A Guide To Understanding Olive Oil

There’s a reason olive oil is a favourite eating and cooking oil.

Made from the oil of pressed olives, it’s a relatively healthy fat, full of antioxidants and high in monounsaturated fatty acids, which help lower your “bad” LDL cholesterol.

Olive oils are graded by their level of acidity. Here are the different types:

  • Extra-virgin is the most prized, and expensive. It’s made from the first cold pressing of the olives, without any additional heat, refining or processing. With an acidity level of no more than 0.8 per cent, it’s generally not used for cooking but rather for dipping, drizzling and salad dressings.
  • Ultra premium extra-virgin, a relatively new category of olive oil, is even less acidic (as low as 0.23 per cent) and is considered a finishing oil.
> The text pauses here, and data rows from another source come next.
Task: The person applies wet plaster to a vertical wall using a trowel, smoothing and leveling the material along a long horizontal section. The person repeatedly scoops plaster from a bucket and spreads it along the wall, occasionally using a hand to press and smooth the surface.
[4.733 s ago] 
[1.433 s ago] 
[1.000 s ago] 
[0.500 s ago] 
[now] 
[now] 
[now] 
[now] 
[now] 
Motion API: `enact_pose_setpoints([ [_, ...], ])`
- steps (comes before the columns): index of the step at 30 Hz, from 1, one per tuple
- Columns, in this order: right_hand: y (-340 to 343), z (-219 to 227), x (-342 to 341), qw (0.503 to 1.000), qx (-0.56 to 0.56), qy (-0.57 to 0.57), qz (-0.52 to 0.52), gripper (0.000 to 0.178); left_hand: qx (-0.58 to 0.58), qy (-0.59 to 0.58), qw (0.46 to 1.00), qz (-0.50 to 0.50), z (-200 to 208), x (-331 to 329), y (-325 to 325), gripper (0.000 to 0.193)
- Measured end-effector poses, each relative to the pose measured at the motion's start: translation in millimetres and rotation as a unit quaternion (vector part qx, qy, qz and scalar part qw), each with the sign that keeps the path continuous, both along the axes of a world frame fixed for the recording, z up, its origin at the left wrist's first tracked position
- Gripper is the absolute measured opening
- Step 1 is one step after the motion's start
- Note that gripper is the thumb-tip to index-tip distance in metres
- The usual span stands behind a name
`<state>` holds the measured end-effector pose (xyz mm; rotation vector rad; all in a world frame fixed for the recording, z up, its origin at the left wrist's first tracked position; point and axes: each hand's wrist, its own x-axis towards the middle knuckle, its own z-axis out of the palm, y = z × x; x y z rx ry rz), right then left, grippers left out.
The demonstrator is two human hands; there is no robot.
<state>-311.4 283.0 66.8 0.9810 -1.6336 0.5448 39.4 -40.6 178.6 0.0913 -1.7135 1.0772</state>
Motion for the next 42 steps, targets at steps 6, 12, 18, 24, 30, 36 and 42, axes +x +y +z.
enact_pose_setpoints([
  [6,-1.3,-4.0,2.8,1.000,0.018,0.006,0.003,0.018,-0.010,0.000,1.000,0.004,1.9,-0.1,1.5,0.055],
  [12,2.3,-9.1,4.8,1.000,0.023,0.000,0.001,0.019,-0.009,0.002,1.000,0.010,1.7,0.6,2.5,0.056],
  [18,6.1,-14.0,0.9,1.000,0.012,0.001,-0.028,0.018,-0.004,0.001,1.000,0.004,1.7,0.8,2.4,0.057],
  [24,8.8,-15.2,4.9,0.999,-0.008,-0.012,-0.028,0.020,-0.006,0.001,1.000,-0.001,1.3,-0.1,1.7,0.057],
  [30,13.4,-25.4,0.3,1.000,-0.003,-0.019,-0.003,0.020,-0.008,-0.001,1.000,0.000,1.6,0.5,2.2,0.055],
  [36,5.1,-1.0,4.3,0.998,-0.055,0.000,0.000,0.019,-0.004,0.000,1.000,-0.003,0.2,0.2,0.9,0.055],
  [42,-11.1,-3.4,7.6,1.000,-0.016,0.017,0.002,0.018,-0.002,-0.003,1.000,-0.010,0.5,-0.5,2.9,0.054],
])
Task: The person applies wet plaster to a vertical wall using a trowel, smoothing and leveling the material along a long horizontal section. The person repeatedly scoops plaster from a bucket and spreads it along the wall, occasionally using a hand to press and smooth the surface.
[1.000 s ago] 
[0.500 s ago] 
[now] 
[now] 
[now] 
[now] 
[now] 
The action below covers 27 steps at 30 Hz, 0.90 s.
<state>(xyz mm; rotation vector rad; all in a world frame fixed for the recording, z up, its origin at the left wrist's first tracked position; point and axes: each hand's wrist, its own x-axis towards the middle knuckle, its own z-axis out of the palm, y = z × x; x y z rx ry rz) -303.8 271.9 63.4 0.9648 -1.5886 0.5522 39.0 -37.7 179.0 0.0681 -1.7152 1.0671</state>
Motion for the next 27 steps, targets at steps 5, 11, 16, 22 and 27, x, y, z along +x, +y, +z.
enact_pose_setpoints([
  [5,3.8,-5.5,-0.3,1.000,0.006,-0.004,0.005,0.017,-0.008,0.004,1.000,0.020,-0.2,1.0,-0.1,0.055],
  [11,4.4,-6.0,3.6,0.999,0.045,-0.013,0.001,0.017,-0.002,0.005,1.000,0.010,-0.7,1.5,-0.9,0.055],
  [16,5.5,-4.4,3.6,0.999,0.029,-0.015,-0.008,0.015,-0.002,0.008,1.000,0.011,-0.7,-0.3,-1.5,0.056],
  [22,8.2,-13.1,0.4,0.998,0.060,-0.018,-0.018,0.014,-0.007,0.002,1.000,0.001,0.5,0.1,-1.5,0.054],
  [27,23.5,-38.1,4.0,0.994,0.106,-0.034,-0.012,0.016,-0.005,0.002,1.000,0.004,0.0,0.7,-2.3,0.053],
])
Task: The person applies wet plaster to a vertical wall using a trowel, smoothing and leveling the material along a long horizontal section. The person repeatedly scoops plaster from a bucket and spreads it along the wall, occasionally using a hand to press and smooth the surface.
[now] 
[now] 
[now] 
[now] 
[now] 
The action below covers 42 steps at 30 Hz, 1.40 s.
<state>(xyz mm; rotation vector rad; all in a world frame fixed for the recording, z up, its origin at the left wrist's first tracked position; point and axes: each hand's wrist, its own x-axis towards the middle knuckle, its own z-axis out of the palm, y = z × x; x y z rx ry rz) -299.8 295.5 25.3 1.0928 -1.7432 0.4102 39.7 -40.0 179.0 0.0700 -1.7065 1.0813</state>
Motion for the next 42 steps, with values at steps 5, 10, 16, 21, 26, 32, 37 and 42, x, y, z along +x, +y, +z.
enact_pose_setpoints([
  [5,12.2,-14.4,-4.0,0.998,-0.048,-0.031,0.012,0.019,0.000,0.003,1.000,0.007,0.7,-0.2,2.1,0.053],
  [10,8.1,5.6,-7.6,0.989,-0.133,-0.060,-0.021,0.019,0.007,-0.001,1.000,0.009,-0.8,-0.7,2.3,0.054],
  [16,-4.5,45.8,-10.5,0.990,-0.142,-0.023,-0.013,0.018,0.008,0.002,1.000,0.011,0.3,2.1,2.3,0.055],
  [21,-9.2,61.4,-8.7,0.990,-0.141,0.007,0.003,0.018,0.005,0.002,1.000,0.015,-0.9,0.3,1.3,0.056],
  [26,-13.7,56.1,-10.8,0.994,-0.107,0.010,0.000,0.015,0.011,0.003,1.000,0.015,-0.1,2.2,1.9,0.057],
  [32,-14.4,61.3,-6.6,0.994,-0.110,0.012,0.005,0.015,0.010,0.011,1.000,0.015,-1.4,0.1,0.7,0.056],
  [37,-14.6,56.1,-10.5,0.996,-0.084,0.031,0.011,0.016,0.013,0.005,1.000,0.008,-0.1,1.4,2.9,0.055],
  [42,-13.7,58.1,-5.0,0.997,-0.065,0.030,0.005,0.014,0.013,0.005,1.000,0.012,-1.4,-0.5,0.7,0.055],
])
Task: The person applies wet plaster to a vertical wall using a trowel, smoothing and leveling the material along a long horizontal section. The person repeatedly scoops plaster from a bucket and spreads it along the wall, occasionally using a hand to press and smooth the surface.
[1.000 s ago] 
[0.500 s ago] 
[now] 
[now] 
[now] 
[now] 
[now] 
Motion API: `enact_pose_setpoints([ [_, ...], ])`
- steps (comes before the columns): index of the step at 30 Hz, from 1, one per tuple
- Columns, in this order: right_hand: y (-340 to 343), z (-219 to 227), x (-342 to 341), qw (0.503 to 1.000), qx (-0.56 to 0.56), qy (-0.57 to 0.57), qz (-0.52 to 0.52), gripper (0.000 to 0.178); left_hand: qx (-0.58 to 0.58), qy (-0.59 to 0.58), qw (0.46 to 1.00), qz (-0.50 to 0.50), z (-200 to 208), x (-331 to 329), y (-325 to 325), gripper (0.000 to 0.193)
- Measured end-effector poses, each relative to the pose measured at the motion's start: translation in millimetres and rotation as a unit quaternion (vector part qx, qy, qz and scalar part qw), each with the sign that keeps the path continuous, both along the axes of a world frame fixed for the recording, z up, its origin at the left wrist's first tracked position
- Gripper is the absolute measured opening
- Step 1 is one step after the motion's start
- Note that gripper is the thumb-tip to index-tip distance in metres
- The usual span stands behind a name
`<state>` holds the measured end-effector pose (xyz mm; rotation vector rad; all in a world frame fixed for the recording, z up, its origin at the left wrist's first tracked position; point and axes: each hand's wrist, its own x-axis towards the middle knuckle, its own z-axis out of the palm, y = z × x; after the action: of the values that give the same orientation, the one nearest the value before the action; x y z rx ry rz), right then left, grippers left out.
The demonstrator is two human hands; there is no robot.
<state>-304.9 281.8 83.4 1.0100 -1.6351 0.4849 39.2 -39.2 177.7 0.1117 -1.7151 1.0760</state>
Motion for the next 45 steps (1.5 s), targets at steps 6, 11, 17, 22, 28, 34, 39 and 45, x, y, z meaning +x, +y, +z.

It tastes clean and fresh on the palate.
  • Virgin olive oil also is cold-pressed and free of refined oils, but it’s more acidic than EVOO (less than two per cent) and is a little lighter in taste. It’s also good for drizzling and cooking so long as you’re sautéing or making sauce and not deep frying.
  • Pure olive oil (less than 3.3 per cent acidity) is a blend of virgin and refined olive oils. It’s got a little bit of flavour and is a good all-purpose oil for frying, cooking, grilling and baking.
  • Extra-light doesn’t mean the oil has less calories or fat, but rather a lighter colour, odour and neutral flavour. That’s because it has been refined using heat. It has a higher smoke point (the temperature at which an oil starts to burn and smoke) and can stay on the shelf longer. But it’s of lesser quality and meant for those who don’t want any olive flavour.